TASK PROMPT - Skip every image and restate the data word for word.
********************
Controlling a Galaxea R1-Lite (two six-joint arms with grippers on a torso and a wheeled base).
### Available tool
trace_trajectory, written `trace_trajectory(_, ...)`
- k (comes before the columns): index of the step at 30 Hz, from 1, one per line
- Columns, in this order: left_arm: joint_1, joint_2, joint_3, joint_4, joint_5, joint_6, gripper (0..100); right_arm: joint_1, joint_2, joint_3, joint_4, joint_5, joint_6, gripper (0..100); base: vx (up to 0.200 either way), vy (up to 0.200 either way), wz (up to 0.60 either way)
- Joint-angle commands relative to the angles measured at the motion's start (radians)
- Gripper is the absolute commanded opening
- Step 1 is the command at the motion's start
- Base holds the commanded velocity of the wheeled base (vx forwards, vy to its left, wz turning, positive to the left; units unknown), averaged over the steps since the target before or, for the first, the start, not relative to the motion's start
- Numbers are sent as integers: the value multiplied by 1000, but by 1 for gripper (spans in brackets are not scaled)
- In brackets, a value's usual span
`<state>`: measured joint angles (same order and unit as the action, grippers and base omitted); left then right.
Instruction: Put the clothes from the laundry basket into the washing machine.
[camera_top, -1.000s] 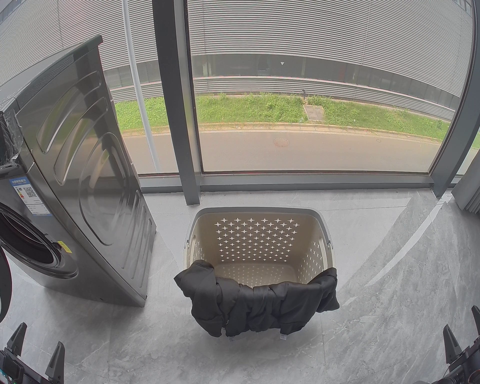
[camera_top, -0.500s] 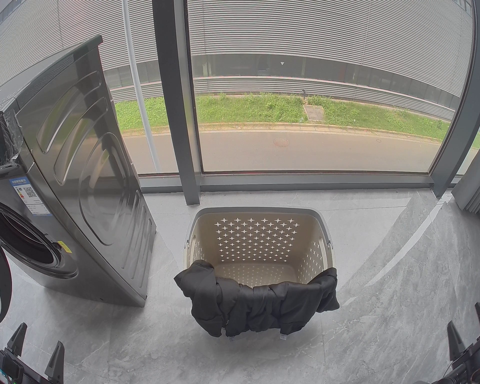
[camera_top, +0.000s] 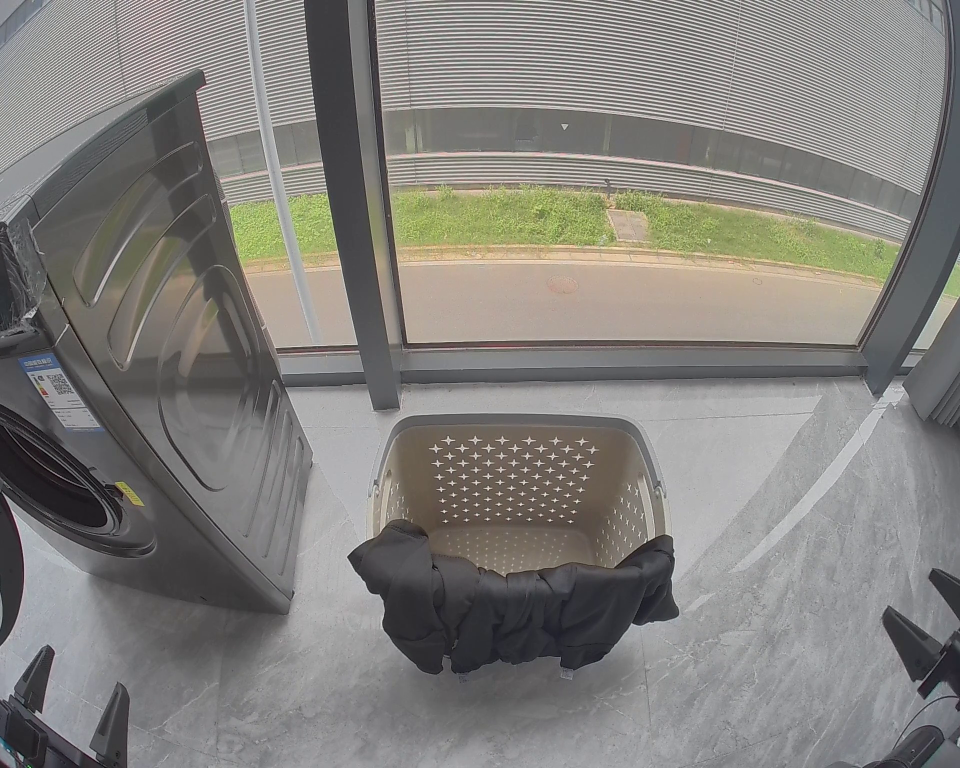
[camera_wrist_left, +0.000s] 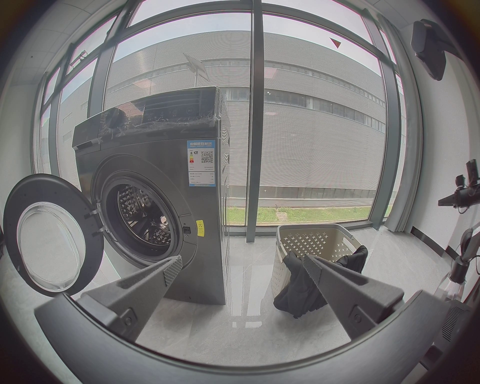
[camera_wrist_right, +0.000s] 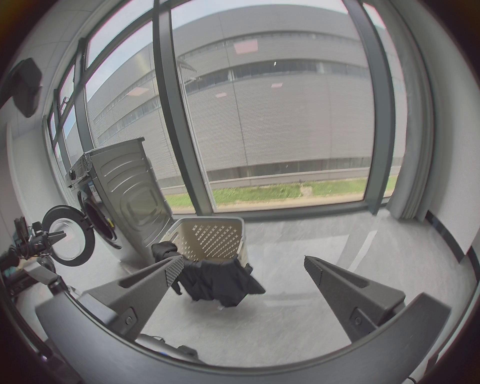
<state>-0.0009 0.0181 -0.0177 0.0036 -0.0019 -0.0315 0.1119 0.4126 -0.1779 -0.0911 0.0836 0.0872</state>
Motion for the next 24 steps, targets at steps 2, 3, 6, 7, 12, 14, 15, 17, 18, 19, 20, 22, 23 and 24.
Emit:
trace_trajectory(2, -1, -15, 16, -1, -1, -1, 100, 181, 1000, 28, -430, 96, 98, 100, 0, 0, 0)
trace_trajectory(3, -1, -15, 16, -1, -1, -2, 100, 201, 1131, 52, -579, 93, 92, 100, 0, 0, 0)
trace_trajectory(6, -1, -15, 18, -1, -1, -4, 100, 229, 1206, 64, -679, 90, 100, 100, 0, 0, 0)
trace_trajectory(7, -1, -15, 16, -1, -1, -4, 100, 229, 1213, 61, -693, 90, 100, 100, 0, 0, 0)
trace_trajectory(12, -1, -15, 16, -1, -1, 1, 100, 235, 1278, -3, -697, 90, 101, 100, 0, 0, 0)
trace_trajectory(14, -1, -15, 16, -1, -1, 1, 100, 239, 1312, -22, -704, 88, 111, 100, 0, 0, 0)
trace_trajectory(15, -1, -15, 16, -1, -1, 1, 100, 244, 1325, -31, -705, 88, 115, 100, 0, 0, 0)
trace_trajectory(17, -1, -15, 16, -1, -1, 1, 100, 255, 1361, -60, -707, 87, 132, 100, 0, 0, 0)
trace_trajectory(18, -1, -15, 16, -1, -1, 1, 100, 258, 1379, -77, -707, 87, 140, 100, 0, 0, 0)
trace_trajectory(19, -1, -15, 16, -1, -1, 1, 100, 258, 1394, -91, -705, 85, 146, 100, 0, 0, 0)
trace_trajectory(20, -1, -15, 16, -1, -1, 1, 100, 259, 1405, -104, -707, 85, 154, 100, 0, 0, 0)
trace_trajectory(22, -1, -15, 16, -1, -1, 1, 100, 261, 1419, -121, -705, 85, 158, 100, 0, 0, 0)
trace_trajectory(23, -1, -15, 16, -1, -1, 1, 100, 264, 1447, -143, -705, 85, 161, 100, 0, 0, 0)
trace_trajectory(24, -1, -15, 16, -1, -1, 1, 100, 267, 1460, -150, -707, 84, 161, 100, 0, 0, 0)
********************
EXERCISE RESULT -
Controlling a Galaxea R1-Lite (two six-joint arms with grippers on a torso and a wheeled base).
### Available tool
trace_trajectory, written `trace_trajectory(_, ...)`
- k (comes before the columns): index of the step at 30 Hz, from 1, one per line
- Columns, in this order: left_arm: joint_1, joint_2, joint_3, joint_4, joint_5, joint_6, gripper (0..100); right_arm: joint_1, joint_2, joint_3, joint_4, joint_5, joint_6, gripper (0..100); base: vx (up to 0.200 either way), vy (up to 0.200 either way), wz (up to 0.60 either way)
- Joint-angle commands relative to the angles measured at the motion's start (radians)
- Gripper is the absolute commanded opening
- Step 1 is the command at the motion's start
- Base holds the commanded velocity of the wheeled base (vx forwards, vy to its left, wz turning, positive to the left; units unknown), averaged over the steps since the target before or, for the first, the start, not relative to the motion's start
- Numbers are sent as integers: the value multiplied by 1000, but by 1 for gripper (spans in brackets are not scaled)
- In brackets, a value's usual span
`<state>`: measured joint angles (same order and unit as the action, grippers and base omitted); left then right.
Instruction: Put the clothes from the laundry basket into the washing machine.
[camera_top, -1.000s] 
[camera_top, -0.500s] 
[camera_top, +0.000s] 
[camera_wrist_left, +0.000s] 
[camera_wrist_right, +0.000s] 
<state>-0.0009 0.0181 -0.0177 0.0036 -0.0019 -0.0315 0.1119 0.4126 -0.1779 -0.0911 0.0836 0.0872</state>
Motion for the next 24 steps, targets at steps 2, 3, 6, 7, 12, 14, 15, 17, 18, 19, 20, 22, 23 and 24.
Emit:
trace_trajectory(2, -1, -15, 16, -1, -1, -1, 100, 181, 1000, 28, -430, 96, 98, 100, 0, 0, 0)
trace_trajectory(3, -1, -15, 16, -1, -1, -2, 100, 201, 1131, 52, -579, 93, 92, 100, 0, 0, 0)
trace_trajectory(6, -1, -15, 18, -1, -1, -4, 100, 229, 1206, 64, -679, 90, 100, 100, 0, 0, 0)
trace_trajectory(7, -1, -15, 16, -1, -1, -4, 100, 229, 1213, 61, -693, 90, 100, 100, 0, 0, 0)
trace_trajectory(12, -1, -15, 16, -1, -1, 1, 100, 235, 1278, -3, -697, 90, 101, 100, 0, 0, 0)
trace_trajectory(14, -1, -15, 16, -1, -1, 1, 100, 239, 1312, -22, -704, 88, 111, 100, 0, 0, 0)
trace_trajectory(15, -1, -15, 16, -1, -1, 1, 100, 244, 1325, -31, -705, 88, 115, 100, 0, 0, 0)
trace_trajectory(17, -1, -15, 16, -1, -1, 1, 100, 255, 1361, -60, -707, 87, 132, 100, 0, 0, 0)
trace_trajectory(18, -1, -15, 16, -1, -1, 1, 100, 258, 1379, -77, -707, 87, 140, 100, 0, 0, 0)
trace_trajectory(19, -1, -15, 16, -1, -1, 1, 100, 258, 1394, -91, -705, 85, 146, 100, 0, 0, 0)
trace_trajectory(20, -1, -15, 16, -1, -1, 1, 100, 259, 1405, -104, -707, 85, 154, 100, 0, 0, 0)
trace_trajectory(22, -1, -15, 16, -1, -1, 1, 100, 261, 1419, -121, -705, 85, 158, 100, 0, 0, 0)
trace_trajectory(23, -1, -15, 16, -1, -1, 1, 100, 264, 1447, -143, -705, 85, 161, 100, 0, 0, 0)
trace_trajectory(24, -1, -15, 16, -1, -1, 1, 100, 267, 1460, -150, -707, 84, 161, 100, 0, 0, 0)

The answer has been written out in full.